**Task to complete**
Your answer should be the line containing "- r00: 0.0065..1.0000" and each line after it through the end of the data below, repeated exactly.
BEGIN Exercise data
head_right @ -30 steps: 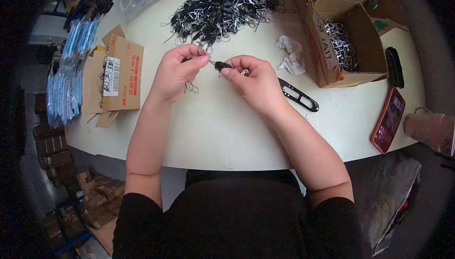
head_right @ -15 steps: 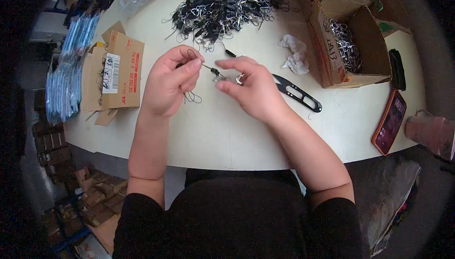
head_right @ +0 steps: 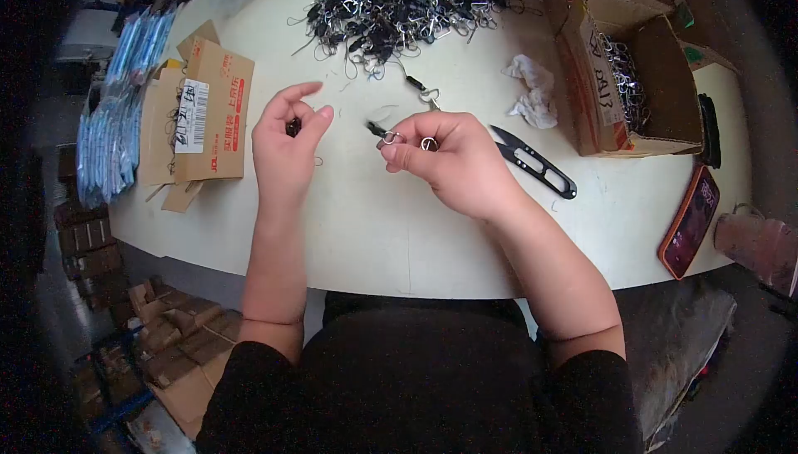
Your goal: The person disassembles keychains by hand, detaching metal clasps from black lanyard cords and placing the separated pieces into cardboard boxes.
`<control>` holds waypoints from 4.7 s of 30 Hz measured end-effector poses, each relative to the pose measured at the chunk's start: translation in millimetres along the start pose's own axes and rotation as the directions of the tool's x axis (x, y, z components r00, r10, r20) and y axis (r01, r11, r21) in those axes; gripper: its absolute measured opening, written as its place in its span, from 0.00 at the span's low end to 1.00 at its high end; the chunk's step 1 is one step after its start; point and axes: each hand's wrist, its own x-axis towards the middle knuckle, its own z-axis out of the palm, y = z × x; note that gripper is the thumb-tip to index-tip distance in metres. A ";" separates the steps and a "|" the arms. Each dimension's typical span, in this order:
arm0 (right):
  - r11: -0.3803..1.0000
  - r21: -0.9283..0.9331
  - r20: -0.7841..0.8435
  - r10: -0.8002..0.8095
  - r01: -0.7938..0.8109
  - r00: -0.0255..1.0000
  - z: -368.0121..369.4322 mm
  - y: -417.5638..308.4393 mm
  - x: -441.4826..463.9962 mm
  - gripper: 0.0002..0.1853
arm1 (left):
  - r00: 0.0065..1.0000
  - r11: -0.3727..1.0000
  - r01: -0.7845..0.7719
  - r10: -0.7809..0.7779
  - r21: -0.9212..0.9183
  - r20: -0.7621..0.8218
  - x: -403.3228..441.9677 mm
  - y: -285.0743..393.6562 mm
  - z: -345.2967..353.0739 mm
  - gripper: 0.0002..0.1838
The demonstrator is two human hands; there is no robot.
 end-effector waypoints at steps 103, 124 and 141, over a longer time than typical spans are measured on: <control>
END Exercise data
**Answer to this problem**
  - r00: 0.0065..1.0000
  - r11: -0.3727..1.0000
  - r01: -0.7845..0.7719
  - r10: -0.7809..0.7779
  - r21: -0.9212..0.9183
  - r20: -0.7621..0.8218
  - x: -403.3228..441.9677 mm
  - y: -285.0743..393.6562 mm
  - z: -345.2967..353.0739 mm
  - gripper: 0.0002..0.1838
The demonstrator is two human hands; there is no robot.
 end-effector waypoints at steps 103, 124 and 141, over a longer time than typical spans are measured on: <control>

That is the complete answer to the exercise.